By January 12, 2026February 12th, 2026Vol. 12.1

by Tanaya P Kamlakar, Gaurav Jadhav, Akhilendra Singh, Mradul Singh

ABSTRACT

Prison reform reflects broader transformations in societal values, governance, and conceptions of justice. This study examines India’s contemporary correctional shift through the Model Prisons and Correctional Services Act, 2023 and its state-level implementation under the Maharashtra Prisons and Correctional Services Act, 2024, using Mumbai Central Prison (Arthur Road Jail) as an empirical case study. Conceptualising prisons as cultural institutions, the paper analyses how legal reform, digital governance, and administrative practice intersect to reconfigure incarceration from a punitive framework toward a rehabilitative and rights-based model. The research adopts a mixed-methods approach, combining doctrinal legal analysis with empirical fieldwork including semi-structured interviews with prison officials and institutional observations. Findings indicate that while the legislative framework emphasises dignity, rehabilitation, and reintegration, effective implementation remains constrained by chronic overcrowding, infrastructural limitations, staff shortages, and prolonged undertrial detention within a dense urban context.
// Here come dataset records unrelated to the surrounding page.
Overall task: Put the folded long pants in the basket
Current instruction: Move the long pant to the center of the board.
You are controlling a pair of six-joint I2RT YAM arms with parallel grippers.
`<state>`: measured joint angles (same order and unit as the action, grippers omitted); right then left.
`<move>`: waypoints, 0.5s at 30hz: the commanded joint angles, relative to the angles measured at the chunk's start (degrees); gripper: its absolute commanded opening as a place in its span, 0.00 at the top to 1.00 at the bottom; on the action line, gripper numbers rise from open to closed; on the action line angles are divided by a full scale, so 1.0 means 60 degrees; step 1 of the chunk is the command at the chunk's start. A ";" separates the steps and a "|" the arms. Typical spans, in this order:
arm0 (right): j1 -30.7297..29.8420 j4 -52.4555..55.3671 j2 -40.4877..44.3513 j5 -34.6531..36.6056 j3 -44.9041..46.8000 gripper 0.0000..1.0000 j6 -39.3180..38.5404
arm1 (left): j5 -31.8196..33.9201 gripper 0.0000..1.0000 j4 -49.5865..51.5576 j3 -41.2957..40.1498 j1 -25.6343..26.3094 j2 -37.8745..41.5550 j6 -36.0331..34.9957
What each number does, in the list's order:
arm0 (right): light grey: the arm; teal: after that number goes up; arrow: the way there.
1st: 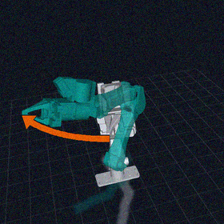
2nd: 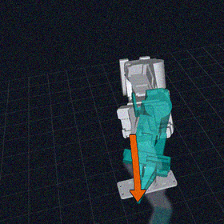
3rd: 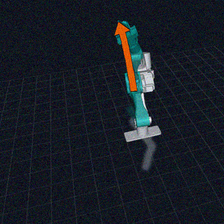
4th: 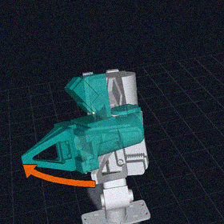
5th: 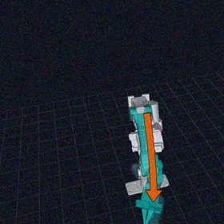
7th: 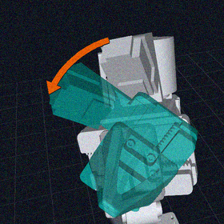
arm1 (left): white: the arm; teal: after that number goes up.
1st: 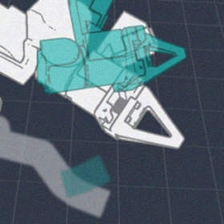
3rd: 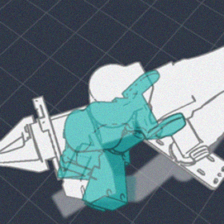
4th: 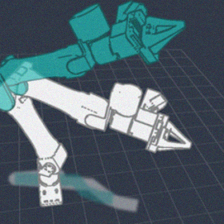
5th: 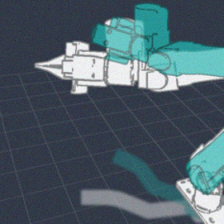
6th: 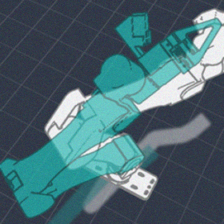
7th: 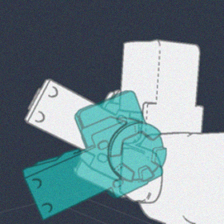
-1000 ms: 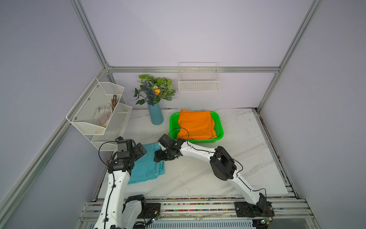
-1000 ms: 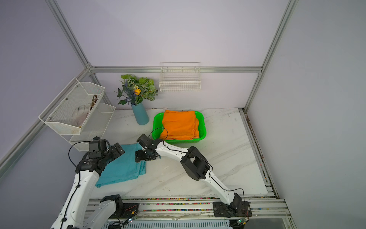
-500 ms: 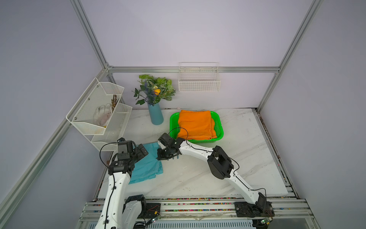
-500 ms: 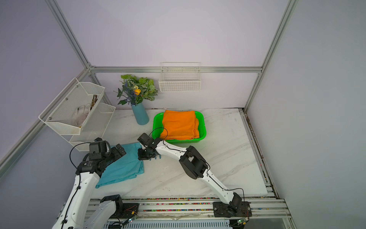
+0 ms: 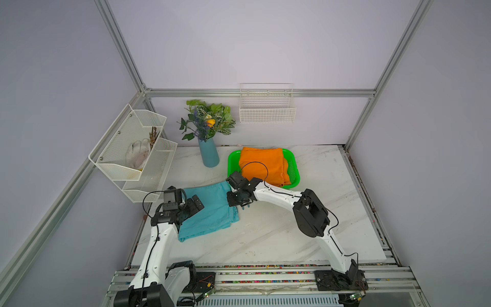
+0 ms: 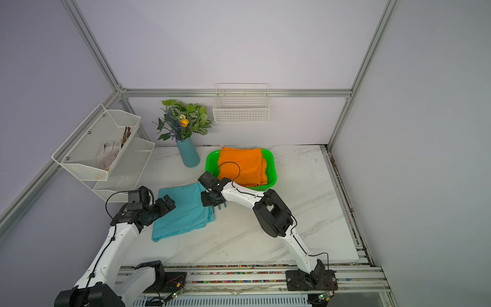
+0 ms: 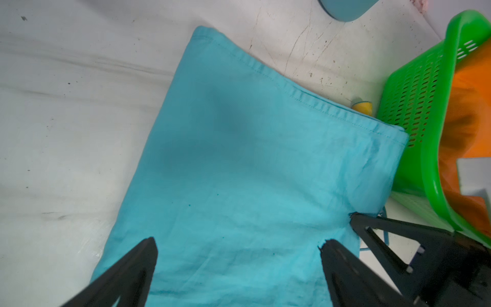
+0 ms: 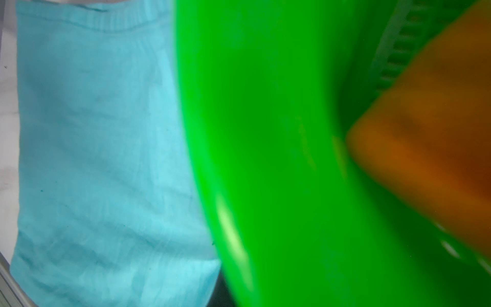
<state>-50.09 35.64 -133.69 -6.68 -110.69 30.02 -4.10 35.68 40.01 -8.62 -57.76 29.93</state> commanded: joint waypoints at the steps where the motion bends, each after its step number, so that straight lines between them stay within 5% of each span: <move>1: 0.0071 -0.0134 -0.0419 -0.0621 -0.0414 0.98 -0.0367 | 0.0045 0.00 0.0084 0.0563 -0.0073 -0.0198 -0.0399; 8: 0.0174 -0.0818 -0.0643 -0.1785 -0.0177 0.53 0.0026 | 0.0773 0.00 0.0395 0.0543 -0.0101 -0.0147 -0.0527; 15: 0.0090 -0.1025 -0.0794 -0.1949 -0.0062 0.43 0.0428 | 0.0671 0.00 0.0284 0.0558 -0.0137 0.0003 -0.0287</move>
<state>-48.97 31.24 -135.92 -15.92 -111.92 31.42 -0.71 38.00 42.02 -8.99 -58.96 27.92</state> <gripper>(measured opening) 0.564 0.997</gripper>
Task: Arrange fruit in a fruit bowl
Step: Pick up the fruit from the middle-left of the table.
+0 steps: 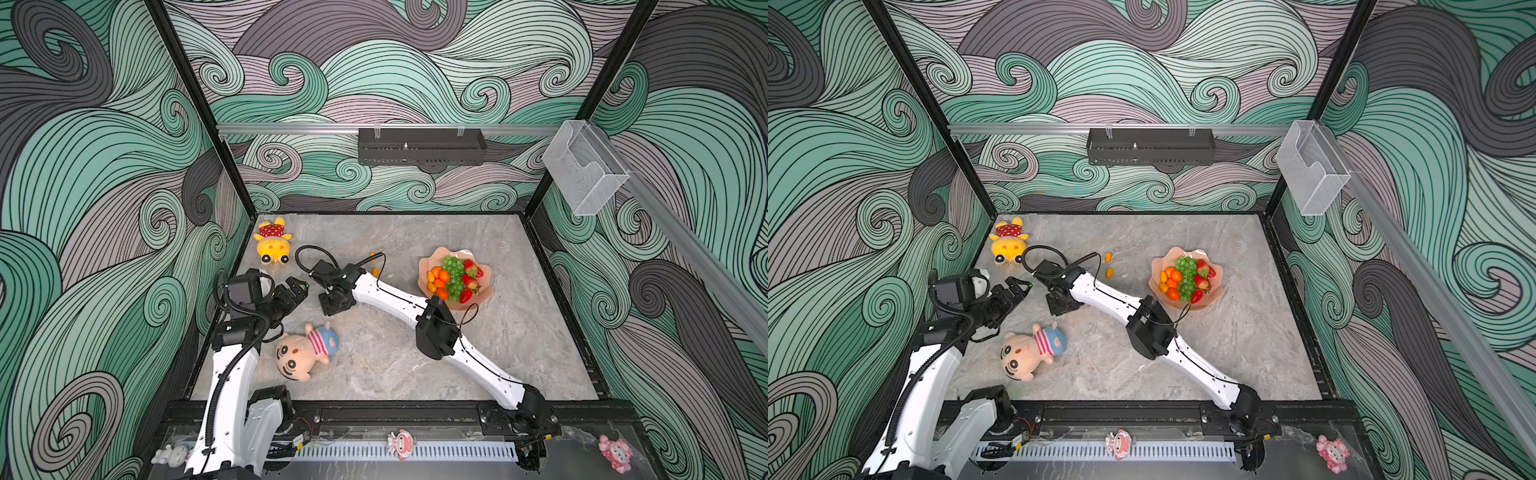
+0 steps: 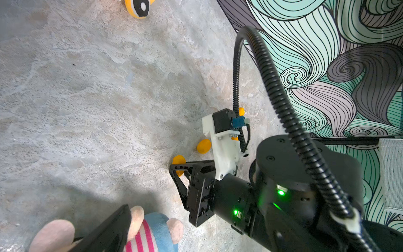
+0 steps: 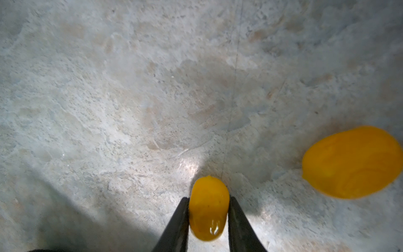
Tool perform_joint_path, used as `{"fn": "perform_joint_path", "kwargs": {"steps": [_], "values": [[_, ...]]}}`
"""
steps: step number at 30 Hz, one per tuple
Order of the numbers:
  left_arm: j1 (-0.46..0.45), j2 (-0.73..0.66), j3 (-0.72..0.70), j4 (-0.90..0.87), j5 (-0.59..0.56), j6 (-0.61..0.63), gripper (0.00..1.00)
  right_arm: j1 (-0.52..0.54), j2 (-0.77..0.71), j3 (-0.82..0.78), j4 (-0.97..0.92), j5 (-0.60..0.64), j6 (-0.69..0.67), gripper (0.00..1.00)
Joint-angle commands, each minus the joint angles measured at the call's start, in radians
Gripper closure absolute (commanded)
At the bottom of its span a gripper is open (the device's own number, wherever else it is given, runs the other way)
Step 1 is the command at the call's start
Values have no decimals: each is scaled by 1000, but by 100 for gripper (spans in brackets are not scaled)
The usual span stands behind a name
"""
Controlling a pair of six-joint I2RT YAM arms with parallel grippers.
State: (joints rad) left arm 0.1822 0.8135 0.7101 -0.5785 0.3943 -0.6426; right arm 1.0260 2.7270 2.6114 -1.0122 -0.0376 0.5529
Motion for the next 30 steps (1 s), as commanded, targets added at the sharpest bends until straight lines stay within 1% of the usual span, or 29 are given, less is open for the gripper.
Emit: {"fn": "perform_joint_path", "kwargs": {"steps": [1,4,7,9,11,14,18,21,23,26,30], "values": [[9,-17,-12,29,42,3,1,-9,-52,-42,-34,-2,7,72],[10,-26,-14,24,46,1,1,-12,-117,-97,-32,-2,5,73],[6,-37,-16,21,67,7,1,-12,-217,-205,-17,20,-7,75],[-2,-42,-12,13,84,19,1,-12,-299,-317,23,41,-10,76],[-17,-51,-11,6,85,26,1,-14,-406,-487,96,55,-10,77],[-44,-63,-13,8,79,27,1,-21,-533,-687,178,59,-1,77],[-97,-68,-15,12,68,21,1,-44,-664,-897,251,55,27,77],[-152,-61,-21,27,44,8,1,-67,-748,-1028,290,54,49,77],[-208,-55,-26,47,14,-6,1,-86,-795,-1093,307,53,61,77],[-298,-40,-41,93,-28,-35,1,-114,-849,-1155,315,60,67,77],[-395,-28,-68,173,-64,-83,1,-154,-907,-1210,315,58,61,77]]}}
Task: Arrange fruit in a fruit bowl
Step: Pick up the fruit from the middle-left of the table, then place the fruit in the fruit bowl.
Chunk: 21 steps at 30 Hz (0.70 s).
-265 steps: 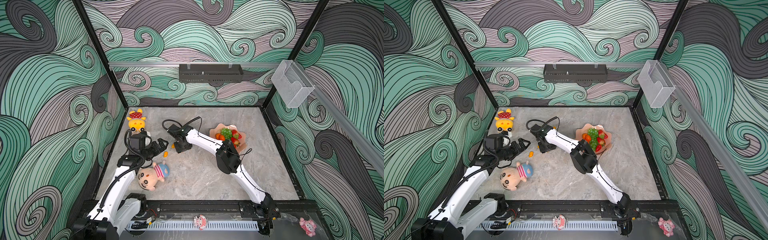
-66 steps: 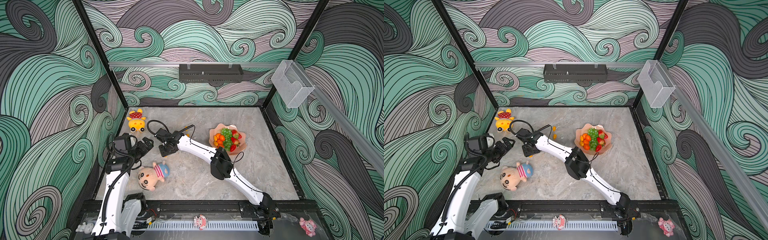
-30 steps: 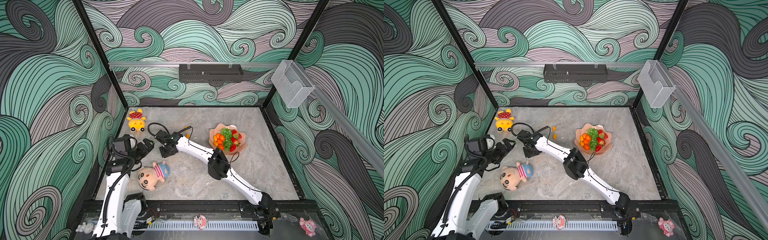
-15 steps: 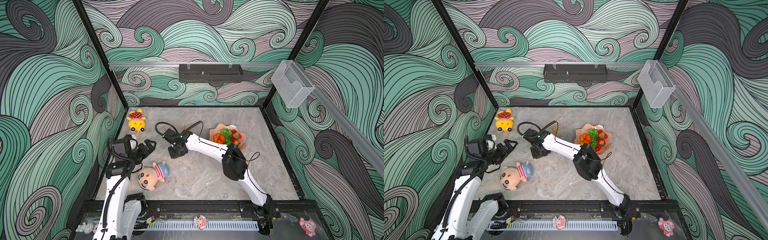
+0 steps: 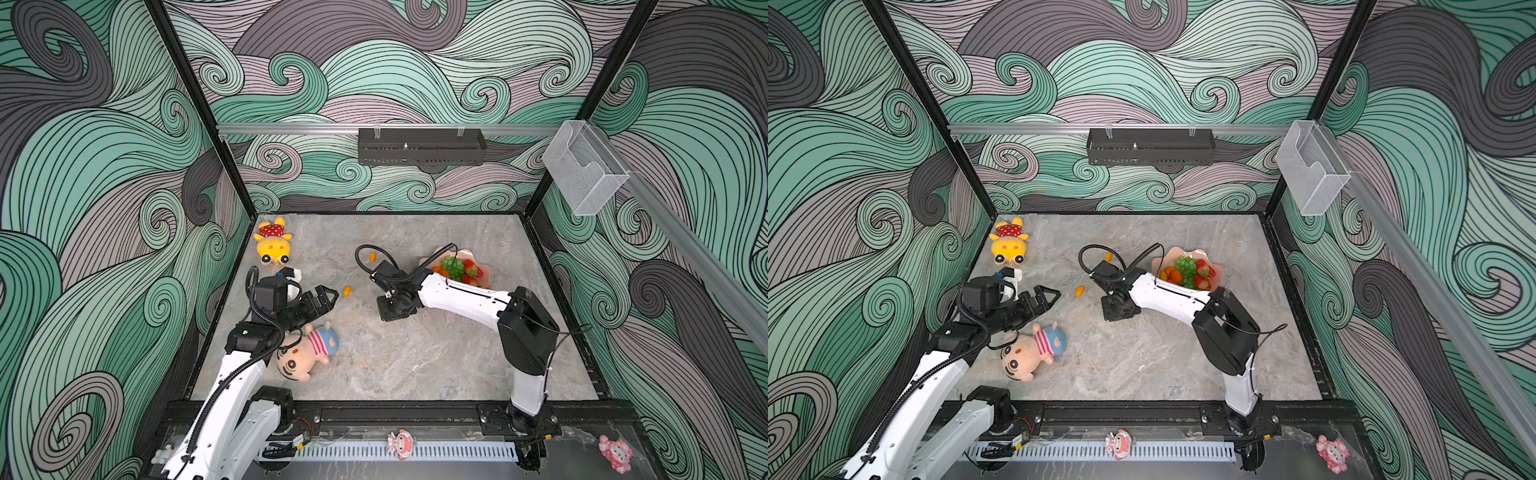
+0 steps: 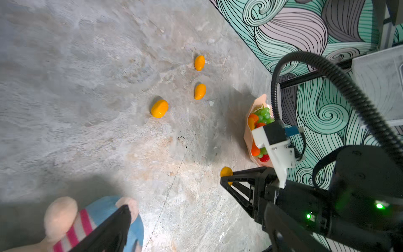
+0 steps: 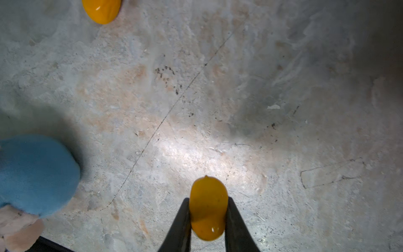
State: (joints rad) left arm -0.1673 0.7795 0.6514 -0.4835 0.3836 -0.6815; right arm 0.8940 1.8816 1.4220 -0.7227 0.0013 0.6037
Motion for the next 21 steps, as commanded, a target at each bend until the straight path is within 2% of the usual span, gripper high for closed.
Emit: {"fn": "perform_joint_path", "kwargs": {"steps": [1,13,21], "values": [[-67,11,-14,100,-67,-53,1,-35,-74,-33,26,17,5,77],[-292,157,19,296,-218,-109,1,-201,-197,-106,13,-13,-45,77],[-437,313,95,374,-332,-107,1,-352,-233,-114,8,-29,-86,78]]}}
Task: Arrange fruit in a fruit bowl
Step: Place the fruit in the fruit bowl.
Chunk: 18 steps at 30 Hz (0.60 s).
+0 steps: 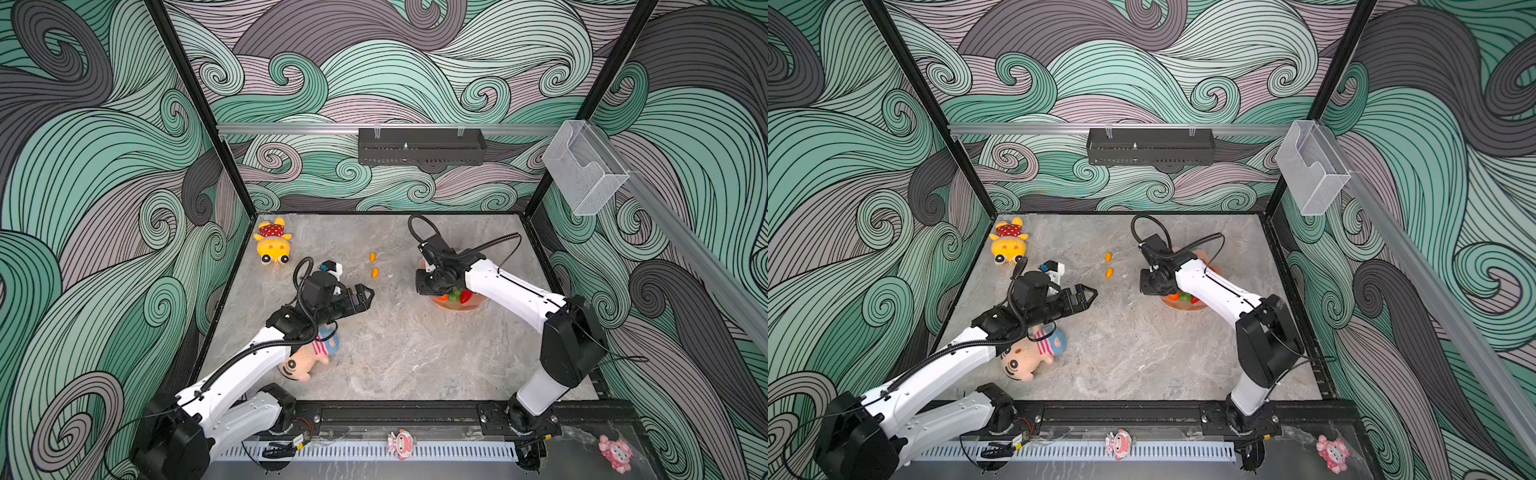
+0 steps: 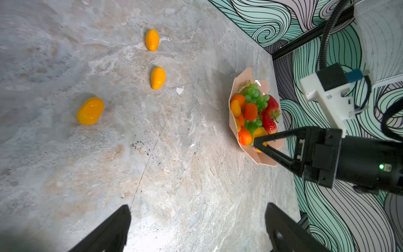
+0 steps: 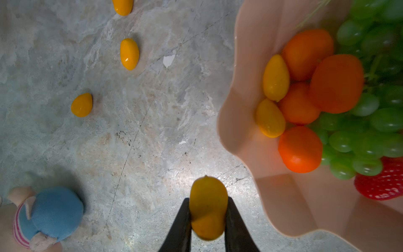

The study further demonstrates how technological interventions such as biometric kiosks, CCTV surveillance, e-prison management systems, and virtual communication platforms reshape prison governance, power relations, and inmate experiences, functioning simultaneously as mechanisms of surveillance and humanisation. Viewed through a cultural lens, the paper argues that contemporary prison reform in India signifies a broader social transformation in understandings of punishment, citizenship, and state responsibility. The study contributes to cultural and socio-legal scholarship by foregrounding prisons as critical sites of institutional, technological, and moral change in the Global South.